XGBoost CLI runs extremely slow on 700G data and never parallel


#1

Hi guys,

I’m using a x1.32xlarge EC2 machine (128 cpu, 1.9T memory) to train a XGBoost model on very large data sets (training =700G , test=200G). I’m using XGBoost command line tool (similar to what demo/binary_classification/ shows). The datasets are processed libsvm files that can be directly read by the command line tool (they are small partitions contained in a training folder and a test folder). I have set nthread=32, 50, 126 but all of them never finished loading data and started the first iteration after 13+ hours.

I then tried on a smaller dataset (training=226G, test=142G) and set nthread=126 and 32. It loaded the data for 2700 sec. However, after that, it never finished the first iteration for over 30+ hours!
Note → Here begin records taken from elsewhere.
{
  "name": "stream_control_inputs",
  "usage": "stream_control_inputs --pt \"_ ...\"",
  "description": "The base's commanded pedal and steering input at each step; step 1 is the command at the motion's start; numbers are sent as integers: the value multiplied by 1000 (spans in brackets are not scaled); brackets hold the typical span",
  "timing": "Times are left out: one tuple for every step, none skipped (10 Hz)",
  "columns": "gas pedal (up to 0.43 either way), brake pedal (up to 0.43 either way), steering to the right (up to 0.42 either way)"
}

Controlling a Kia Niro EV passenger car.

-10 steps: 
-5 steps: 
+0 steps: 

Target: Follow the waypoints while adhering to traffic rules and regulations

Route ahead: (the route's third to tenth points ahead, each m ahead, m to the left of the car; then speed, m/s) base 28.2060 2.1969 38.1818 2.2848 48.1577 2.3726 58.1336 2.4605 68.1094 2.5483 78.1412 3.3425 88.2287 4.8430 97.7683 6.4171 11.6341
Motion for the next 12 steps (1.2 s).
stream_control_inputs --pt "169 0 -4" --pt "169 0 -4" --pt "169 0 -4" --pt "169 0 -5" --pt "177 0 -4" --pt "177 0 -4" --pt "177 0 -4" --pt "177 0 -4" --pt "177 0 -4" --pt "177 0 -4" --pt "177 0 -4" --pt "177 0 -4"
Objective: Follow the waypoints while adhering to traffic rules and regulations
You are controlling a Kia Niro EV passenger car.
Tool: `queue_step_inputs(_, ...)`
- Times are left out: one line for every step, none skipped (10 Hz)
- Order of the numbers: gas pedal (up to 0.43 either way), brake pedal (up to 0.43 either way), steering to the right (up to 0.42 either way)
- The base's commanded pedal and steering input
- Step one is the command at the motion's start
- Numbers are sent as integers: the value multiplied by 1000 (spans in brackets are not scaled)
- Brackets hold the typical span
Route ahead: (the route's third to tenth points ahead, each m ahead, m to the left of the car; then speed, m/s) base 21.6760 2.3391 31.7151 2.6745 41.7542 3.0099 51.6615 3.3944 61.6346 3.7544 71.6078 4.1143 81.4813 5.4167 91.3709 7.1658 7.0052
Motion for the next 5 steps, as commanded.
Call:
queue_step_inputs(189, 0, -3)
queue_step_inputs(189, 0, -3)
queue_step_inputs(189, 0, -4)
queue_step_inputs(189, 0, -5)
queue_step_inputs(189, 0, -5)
I also tried setting n_job=32 as I see nthread is deprecated, but nothing has changed. I also noticed that for the first 5 min, CPU% could be as high as 11000% meaning that 110 CPUs are used. However, after that, it keeps at 100% CPU. Further, memory usage is slowly increasing (1G increase per minute).

Here is the parameters I use:

booster = gbtree
objective = binary:logistic
eval_metric = logloss
eval_metric = auc
#nthread = 126
n_jobs = 32
verbosity = 3

Tree method is automatically selected to be ‘approx’.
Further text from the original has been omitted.